### Requirement
The lines you return should be those containing the string "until", taken from the data below.

### Data in this exercise
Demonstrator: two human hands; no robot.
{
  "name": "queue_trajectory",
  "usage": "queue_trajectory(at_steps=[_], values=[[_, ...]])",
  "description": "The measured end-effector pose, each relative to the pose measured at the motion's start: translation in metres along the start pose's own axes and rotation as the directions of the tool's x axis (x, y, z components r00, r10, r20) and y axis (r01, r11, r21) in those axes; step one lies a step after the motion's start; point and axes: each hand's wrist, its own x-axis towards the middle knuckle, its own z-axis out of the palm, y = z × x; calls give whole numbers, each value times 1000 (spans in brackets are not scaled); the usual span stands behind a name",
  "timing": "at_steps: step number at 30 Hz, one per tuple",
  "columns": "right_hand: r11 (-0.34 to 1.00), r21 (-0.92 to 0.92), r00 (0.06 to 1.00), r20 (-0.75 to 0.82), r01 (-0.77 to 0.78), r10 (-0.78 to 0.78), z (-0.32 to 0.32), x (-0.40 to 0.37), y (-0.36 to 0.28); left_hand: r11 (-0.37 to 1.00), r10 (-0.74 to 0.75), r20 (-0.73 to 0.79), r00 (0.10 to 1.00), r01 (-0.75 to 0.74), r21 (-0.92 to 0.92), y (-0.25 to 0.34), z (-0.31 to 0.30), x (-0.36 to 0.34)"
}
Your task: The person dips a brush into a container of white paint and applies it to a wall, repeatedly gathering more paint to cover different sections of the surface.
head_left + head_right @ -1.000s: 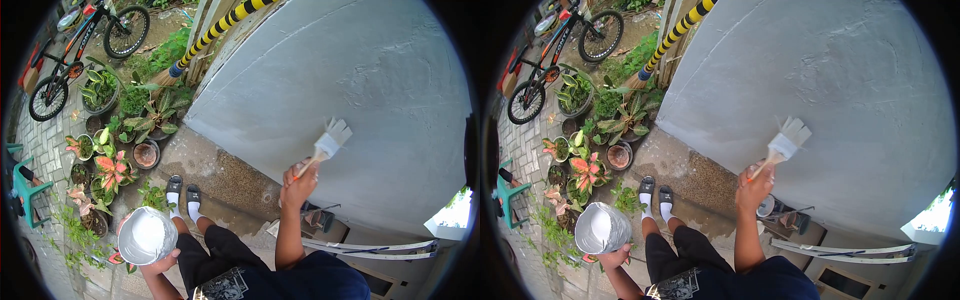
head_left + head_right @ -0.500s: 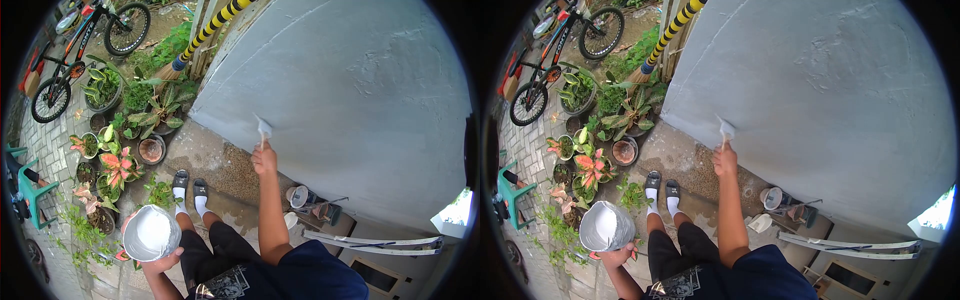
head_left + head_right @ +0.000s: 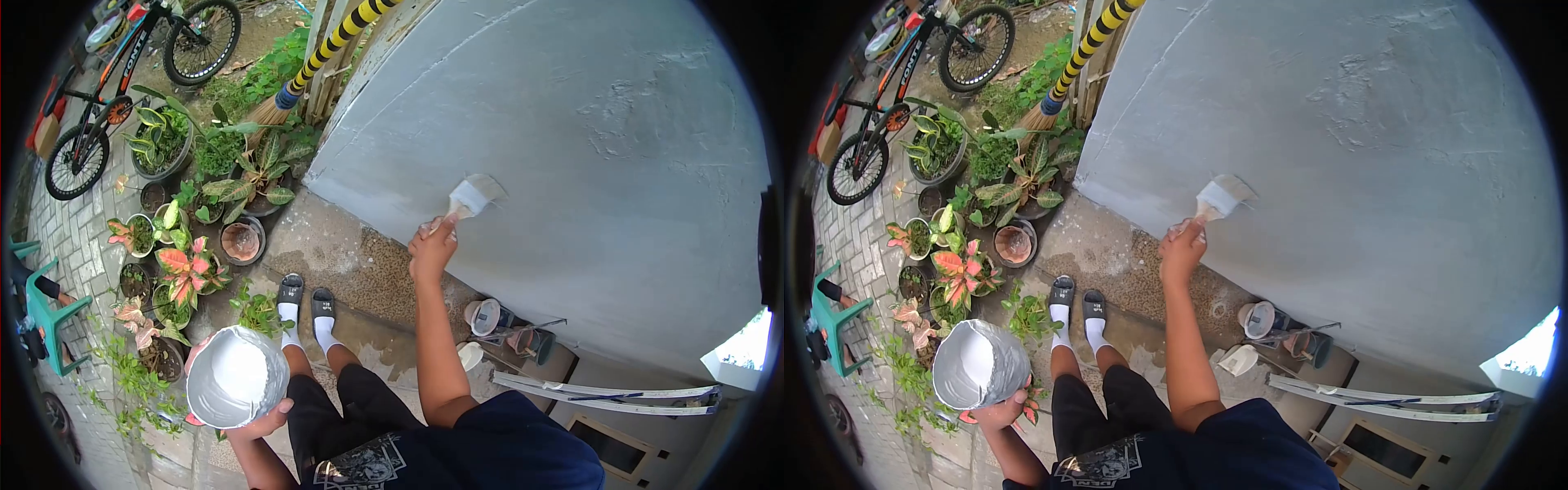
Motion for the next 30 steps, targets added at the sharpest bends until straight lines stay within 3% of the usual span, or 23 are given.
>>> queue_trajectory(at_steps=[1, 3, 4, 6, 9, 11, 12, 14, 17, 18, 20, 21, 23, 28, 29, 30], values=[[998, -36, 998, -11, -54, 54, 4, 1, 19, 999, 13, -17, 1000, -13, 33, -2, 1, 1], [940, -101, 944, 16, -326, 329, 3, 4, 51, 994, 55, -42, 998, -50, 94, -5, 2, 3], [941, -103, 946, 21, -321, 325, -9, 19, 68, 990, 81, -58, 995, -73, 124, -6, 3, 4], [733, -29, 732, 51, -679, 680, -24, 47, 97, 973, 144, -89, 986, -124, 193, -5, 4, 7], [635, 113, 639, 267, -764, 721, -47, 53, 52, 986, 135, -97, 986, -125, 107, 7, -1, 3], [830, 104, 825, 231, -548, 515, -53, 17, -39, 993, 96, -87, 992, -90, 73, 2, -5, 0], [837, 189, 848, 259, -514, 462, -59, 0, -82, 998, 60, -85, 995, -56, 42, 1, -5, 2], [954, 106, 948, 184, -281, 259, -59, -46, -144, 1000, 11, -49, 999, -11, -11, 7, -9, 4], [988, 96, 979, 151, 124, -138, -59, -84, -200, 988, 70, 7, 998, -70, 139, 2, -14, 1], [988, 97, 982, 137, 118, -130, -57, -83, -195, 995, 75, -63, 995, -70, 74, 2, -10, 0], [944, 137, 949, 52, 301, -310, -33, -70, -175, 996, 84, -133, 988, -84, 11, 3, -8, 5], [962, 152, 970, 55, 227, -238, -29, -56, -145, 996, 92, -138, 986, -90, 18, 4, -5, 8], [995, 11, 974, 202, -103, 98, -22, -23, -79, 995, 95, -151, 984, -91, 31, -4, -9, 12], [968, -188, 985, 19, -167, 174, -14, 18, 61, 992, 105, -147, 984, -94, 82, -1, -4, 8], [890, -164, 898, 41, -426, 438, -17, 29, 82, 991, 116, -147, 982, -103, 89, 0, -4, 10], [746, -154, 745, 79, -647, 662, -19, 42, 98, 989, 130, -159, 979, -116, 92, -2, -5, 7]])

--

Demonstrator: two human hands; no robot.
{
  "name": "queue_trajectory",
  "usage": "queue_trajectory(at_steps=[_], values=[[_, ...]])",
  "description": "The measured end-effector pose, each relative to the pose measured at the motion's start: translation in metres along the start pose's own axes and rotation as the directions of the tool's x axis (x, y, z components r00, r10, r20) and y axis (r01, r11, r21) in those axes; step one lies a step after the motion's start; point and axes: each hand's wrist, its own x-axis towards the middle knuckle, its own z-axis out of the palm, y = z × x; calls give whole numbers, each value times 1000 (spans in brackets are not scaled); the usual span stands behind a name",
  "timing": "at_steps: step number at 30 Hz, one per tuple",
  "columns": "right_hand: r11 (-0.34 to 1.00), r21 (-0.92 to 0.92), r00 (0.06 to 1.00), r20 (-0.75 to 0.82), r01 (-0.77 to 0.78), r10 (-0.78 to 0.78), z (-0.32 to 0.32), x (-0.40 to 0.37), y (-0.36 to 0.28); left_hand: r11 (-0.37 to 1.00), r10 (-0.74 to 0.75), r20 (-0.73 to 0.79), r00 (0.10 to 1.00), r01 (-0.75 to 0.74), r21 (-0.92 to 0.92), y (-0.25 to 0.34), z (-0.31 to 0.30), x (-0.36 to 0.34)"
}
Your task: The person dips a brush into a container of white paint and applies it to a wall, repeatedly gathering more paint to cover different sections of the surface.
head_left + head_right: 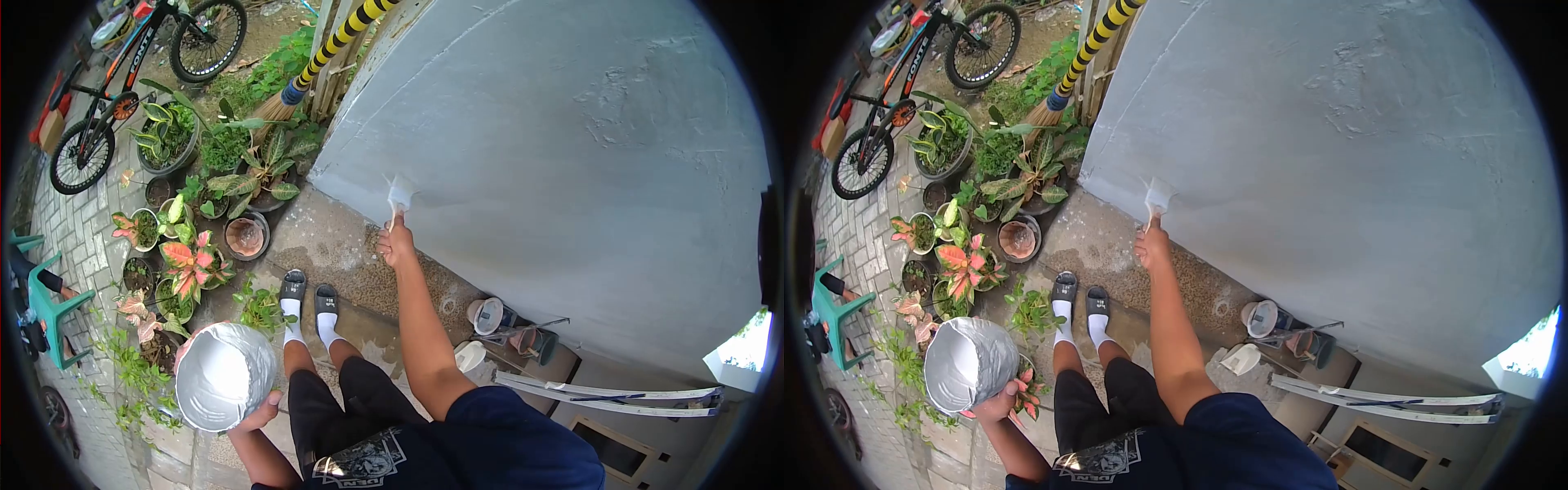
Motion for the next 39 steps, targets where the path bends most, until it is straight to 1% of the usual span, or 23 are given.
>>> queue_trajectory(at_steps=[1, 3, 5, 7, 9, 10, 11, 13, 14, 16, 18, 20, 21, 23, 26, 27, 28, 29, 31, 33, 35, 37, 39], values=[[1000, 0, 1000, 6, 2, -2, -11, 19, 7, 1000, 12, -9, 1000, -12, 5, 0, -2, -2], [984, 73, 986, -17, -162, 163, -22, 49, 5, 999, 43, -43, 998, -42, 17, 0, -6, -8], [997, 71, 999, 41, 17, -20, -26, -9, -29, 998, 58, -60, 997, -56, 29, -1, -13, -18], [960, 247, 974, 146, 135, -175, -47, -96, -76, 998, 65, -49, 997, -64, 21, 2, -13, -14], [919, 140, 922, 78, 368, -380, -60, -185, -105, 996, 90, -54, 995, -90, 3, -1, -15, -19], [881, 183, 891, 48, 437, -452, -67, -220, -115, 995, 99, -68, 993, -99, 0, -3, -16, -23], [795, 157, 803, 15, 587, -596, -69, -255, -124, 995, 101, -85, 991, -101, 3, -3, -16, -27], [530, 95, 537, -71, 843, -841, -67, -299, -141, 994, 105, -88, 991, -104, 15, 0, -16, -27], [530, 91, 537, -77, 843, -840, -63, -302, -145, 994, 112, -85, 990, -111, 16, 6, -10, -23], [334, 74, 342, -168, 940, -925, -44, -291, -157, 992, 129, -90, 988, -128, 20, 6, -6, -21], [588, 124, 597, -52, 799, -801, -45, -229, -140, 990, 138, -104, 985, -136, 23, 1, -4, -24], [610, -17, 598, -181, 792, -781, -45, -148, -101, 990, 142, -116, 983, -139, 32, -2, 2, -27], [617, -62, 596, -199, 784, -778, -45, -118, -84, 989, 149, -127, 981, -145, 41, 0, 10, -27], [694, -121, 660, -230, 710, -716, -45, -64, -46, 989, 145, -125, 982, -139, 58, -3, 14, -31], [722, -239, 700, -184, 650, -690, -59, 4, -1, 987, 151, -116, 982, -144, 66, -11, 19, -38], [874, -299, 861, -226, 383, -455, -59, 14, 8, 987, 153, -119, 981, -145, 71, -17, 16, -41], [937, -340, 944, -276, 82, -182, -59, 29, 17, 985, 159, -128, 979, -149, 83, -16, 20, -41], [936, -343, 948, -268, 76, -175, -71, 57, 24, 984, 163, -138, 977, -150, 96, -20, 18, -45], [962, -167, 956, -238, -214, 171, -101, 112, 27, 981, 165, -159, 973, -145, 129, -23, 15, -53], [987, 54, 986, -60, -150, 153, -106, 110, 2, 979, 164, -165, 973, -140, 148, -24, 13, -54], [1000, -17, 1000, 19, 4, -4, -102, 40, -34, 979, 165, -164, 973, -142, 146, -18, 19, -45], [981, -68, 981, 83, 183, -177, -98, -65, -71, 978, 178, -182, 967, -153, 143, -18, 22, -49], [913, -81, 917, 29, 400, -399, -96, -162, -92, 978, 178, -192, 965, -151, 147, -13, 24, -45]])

### Exercise response
Motion for the next 30 steps, targets added at the sharpest bends until straight lines stay within 3% of the usual span, or 23 are given.
Motion for the next 39 steps, targets where the path bends most, until it is straight to 1% of the usual span, or 23 are given.

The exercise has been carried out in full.